Die Forschung habe gezeigt, das es zwar einige Persönlichkeitsaspekte gibt, die mit sportlichem Erfolg verbunden sind. Darunter etwa enorme Leidenschaft für die Tätigkeit und die ausgeprägte Fähigkeit, etwas durchzustehen. Einen besonderen Sportler-Typus gebe es allerdings nicht - im Gegenteil: Von introvertiert bis extravertiert, von fast nur auf die Sache konzentrierten, "bis zu sehr breitgefächert denkenden und handelnden Menschen", gebe es viele erfolgreiche Zugänge. Diese Befunde widersprechen der Idee der Normierung im Spitzensport. Amesberger: "Man muss sich nur ansehen, wie unterschiedlich die Top-Leute sogar in einzelnen Sportarten vom Charakter und vom Körper her sind. Es geht wirklich um die optimale Entwicklung der individuellen Ressourcen."
Inwiefern Bewegung und Sport insgesamt zur Verbesserung der Gesundheit beitragen - vom schulischen bis in den therapeutischen Bereich -, beschäftigt die Wissenschaft ebenfalls sehr. Dazu gehöre die Frage, wie sich Bewegung auf Stimmungen im Allgemeinen auswirken kann. Im Speziellen gehe man auch der Frage nach, ob Ausdauersport antidepressive Wirkungen haben kann. Ebenfalls psychologisch interessant sei die Diskrepanz zwischen der weitverbreiteten Annahme, dass Sport positive Wirkungen hat, und der chronisch weit niedrigeren Anzahl an Personen, die tatsächlich sportlich aktiv sind. "Zur Frage, wie man das 'Sport betreiben' anstoßen und aufrechterhalten kann, gibt es schon eine ganze Reihe an psychologisch fundierten Motivationskonzepten", so der Forscher.

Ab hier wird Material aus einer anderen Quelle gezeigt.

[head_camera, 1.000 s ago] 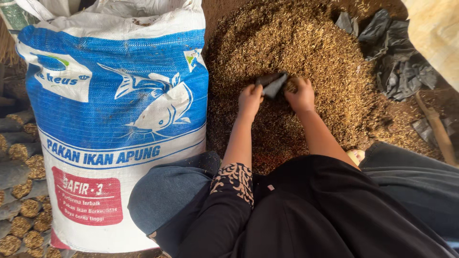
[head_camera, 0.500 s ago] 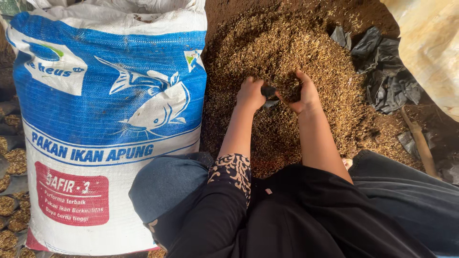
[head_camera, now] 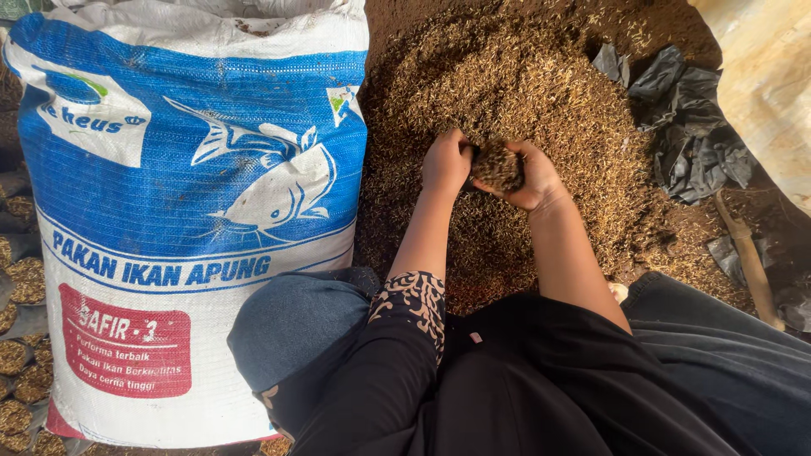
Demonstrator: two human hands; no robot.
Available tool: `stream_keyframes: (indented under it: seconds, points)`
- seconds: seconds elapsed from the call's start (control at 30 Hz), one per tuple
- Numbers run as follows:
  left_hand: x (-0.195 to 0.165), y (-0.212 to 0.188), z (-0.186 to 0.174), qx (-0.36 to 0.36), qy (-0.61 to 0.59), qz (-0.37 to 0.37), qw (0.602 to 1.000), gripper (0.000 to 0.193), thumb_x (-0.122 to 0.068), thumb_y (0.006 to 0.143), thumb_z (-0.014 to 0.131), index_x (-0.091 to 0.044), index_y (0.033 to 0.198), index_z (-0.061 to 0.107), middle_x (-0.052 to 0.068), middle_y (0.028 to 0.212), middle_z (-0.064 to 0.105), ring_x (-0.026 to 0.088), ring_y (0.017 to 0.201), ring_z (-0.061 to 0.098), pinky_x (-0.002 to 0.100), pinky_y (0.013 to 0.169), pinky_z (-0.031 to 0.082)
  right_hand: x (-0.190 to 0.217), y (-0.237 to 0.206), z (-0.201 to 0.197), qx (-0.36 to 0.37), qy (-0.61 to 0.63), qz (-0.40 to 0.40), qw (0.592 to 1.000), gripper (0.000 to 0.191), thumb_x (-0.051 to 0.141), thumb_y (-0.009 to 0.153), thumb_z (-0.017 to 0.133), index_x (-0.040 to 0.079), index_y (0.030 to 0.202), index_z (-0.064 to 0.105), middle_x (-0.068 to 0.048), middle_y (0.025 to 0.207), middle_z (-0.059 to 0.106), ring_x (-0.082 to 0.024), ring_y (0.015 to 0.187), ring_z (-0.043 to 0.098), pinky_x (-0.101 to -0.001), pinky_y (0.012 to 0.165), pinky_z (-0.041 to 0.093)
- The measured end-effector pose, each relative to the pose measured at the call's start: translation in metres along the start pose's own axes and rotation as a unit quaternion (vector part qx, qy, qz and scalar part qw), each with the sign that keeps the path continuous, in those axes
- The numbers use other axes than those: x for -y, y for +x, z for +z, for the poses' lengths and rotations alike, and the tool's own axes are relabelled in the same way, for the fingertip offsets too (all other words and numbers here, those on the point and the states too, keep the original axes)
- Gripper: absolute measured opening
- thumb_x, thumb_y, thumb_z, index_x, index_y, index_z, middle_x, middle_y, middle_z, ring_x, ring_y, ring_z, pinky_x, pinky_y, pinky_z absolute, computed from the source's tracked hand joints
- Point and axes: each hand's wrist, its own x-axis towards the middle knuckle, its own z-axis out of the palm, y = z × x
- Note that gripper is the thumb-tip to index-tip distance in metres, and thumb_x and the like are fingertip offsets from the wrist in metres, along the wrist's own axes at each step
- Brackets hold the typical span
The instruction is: The person scoops floating fish feed pellets from a large pile on the ground using a small black plastic cup. They then pour the pellets into a large white sack labeled 'PAKAN IKAN APUNG' and place the filled cup on the ground next to other filled cups.
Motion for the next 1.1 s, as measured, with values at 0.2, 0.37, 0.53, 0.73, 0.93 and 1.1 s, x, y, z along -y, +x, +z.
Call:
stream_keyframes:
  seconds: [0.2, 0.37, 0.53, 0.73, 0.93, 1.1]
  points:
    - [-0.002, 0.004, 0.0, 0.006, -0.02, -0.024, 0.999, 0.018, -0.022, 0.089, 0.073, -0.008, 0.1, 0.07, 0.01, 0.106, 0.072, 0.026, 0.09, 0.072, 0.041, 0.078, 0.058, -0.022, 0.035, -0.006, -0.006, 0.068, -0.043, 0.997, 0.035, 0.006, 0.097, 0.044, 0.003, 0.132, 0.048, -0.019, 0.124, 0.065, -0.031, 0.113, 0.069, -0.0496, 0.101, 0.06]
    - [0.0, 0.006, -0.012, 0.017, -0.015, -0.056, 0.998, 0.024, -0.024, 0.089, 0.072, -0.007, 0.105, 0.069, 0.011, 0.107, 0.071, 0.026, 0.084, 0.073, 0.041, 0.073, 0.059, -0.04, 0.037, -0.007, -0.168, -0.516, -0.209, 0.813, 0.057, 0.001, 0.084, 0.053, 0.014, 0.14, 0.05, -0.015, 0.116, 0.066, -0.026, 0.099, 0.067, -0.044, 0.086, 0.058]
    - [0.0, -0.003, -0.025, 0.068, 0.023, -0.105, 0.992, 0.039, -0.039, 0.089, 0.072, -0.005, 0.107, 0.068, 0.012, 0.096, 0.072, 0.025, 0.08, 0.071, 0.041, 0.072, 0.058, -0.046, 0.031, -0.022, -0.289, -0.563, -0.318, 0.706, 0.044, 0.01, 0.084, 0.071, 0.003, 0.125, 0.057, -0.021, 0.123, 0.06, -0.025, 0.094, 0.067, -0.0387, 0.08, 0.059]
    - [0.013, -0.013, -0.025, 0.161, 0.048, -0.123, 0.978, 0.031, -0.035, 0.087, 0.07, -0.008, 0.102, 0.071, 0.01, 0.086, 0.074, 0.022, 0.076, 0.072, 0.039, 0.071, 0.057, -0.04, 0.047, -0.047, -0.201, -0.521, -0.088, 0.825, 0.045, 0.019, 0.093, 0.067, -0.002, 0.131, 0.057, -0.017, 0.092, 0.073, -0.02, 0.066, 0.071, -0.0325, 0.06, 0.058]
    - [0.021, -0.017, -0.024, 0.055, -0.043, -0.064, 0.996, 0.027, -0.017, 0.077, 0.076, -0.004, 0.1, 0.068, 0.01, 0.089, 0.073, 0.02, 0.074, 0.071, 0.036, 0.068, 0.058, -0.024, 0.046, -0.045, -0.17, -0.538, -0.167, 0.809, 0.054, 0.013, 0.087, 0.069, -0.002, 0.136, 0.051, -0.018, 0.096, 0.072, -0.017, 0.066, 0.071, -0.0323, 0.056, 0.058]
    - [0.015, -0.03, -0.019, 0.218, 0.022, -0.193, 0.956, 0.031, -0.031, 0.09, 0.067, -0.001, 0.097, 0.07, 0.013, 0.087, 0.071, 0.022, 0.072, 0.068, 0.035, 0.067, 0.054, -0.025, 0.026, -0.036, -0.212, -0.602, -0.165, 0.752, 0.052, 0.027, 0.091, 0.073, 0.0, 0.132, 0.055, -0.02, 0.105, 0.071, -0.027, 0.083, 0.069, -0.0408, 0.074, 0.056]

Wer profitiert von der täglichen Bewegungseinheit?
Was sich mittel- und langfristig in dieser Misere durch das Ausrollen der täglichen Bewegungseinheit in österreichischen Schulen tut, werde ebenfalls spannend zu beobachten sein. So fragt sich Amesberger: "Werden dadurch die bewegungsferneren Kinder tatsächlich fitter? Oder wird eher die mittlere Gruppe, die nach oben anschlussfähig ist, unterstützt?" Ein in diesem Zusammenhang generell wenig beachtetes Thema sei auch der Einfluss der Familie auf das sportliche Verhalten.
Nicht zuletzt gehe es darum, zu vermittlen, dass Personen Sport so betreiben, wie es für sie passend und richtig ist und eben nicht nur zu versuchen, Normen und Erwartungshaltungen zu erfüllen. Vor allem in Zeiten von Sport-Apps und Trends in Richtung Marathon und Co drohe die Gefahr, die körperliche Betätigung sozusagen nach einem vorgegebenen starren Kochrezept abzuarbeiten, ohne dabei auf die eigentlichen Bedürfnisse von Körper und Geist zu hören. "Es geht darum, die Person wieder ihr eigener Chef sein zu lassen. Ich denke, hier muss die Sportpsychologie noch viel tun", betonte der Wissenschafter, der in dem Einfluss von neuen Technologien einen wichtigen entstehenden Forschungsschwerpunkt sieht.